Among the stadiums and balls and robots specifically designed for this World Cup, a few objects remain unchanged. Most visibly, perhaps, is the yellow card. It is now and has, since its introduction to the World Cup in 1970, been a plain, handheld, yellow, card. That's it. But that simple yellow card can literally change the game.

The use of the yellow card is strictly outlined in the FIFA rulebook, which notes that “a player is cautioned and shown the yellow card if he commits any of the following seven offences:”

  • unsporting behavior
  • dissent by word or action
  • persistent infringement of the Laws of the Game
  • delaying the restart of play              
  • failure to respect the required distance when play is restarted with a corner kick, free kick or throw-in 
  • entering or re-entering the field of play without the referee’s permission
  • deliberately leaving the field of play without the referee’s permission

FIFA also documents the invention of the yellow card.

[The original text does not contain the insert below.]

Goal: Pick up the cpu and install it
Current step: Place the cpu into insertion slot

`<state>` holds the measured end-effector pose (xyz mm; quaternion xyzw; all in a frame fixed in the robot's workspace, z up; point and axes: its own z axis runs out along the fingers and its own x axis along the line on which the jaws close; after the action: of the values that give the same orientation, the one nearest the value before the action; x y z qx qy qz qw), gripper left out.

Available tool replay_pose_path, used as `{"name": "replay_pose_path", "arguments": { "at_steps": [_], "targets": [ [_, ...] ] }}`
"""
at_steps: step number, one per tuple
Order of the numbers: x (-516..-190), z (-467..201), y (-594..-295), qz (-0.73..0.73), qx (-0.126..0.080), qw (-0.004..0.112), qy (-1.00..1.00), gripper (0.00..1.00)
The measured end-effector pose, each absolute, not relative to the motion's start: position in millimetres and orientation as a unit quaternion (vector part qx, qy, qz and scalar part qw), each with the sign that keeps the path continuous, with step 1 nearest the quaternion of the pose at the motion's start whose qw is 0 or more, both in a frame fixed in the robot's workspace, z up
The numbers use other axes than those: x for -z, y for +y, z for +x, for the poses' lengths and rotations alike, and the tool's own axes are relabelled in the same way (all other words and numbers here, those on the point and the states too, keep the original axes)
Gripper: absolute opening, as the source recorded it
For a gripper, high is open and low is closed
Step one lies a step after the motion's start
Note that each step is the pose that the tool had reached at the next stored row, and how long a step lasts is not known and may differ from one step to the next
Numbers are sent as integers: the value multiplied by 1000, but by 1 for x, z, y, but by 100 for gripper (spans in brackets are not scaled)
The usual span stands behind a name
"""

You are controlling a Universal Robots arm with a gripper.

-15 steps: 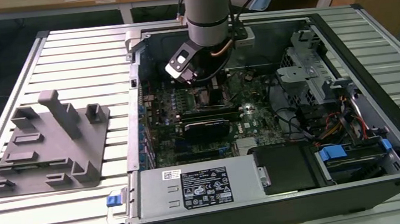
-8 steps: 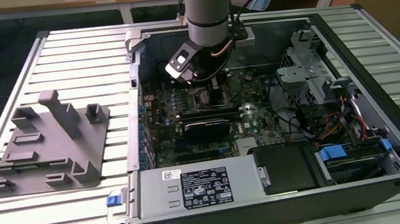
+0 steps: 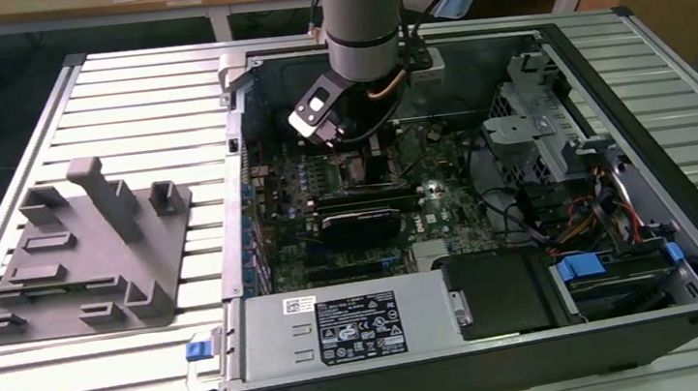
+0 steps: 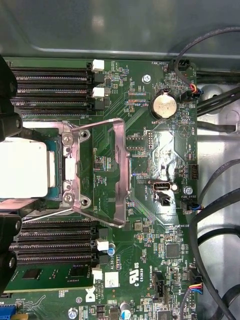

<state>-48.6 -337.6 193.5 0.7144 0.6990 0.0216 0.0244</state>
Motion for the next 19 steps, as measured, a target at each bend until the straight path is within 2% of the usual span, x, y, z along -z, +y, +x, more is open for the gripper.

The card was the creation of Ken Aston (1915-2001), one of the game’s toughest and most respected referees, who served on the FIFA Referee’s Committee from 1966 to 1972. In 1966, Aston, a Brit, was thinking about some controversial decisions made in a recent match between England and Argentina, which was so heated that, after the game, an angry Argentinian team purportedly tried to break into the English locker room. At one point, an Argentinian player was trying to communicate with a German referee, and his passioned pleas, unintelligible to the ref, got him expelled for "violence of the tongue." The Argentinian player refused to leave the field until Aston intervened. Driving home after the game, Aston pulled up to a stoplight and inspiration struck. "As I drove down Kensington High Street, the traffic light turned red. I thought, 'Yellow, take it easy; red, stop, you're off'," Aston had said. It’s that simple. Aston’s epiphany is now used to indicate warnings and penalties in more than a dozen other games, including fencing, field hockey, volleyball and water polo.

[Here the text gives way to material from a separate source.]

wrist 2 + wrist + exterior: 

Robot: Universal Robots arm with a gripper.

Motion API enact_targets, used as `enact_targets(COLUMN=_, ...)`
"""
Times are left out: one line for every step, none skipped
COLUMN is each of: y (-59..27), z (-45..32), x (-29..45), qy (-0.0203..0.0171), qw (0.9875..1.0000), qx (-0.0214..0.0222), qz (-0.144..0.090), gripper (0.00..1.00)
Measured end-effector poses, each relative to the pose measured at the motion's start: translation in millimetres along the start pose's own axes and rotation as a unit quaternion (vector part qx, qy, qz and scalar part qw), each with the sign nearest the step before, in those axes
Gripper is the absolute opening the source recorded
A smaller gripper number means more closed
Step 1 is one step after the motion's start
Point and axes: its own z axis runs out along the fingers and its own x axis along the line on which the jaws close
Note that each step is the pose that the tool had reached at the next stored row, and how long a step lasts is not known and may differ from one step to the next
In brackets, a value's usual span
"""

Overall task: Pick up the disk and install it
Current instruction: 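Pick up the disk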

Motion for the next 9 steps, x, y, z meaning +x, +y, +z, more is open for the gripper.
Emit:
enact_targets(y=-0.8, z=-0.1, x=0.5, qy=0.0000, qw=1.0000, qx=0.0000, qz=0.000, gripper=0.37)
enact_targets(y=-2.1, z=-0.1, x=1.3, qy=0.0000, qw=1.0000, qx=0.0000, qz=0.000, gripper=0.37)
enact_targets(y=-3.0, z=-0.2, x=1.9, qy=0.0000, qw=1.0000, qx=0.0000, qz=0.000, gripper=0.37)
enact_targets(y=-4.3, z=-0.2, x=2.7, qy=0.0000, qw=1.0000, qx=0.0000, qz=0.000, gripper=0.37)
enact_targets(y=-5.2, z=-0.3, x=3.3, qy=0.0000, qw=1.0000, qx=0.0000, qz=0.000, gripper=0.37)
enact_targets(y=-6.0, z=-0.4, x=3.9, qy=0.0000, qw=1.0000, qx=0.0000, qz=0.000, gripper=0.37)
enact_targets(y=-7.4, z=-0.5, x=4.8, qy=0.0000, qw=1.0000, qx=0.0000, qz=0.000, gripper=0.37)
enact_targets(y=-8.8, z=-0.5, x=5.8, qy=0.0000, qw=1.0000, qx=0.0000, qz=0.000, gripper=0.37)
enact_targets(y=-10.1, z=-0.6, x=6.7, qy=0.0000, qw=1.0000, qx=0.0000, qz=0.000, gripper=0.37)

Over on Design Observer, writer Rob Walker shares some thoughts about the yellow card as an elegant design solution.

As objects go, it doesn’t look like much. It’s, you know, a yellow card. But when theatrically brandished by an official, almost literally in the face of a player who has done something uncool, it has wild power. It sets off a stadium-full of whistling, and cartoonish arm-flailing from the carded player and his colleagues. A yellow card has real consequences: Possession, a free kick, and the possibility that if the carded competitor blunders again he’ll leave his team understaffed for this match, and will sit out the next....

The cards are such a brilliant solution to the problem of making sure a penalty has been adequately signaled—they transcend language; they’re clear not just to everyone on the field, but in the stadium, or watching on a screen—that it’s hard to imagine the game without them.

Surprisingly, as Walker goes on to note, it’s hard to find any information on the official standards of the yellow card. Most commercially available cards seem to measure about 3 inches (7.62 cm) by 4 inches (10.16 cm), but 6 centimeters by 12 centimeters is often mentioned as well. And what exact color should these cards be? Is there a pantone designation for yellow cards? A mandated hue? What are the regulations of this regulating device? Football scholars, please enlighten us!

Aston would probably appreciate Walker’s analysis of the yellow card as a theatrical device. "The game should be a two-act play with 22 players on stage and the referee as director," Aston once said about the game he loved. "There is no script, no plot, you don't know the ending, but the idea is to provide enjoyment."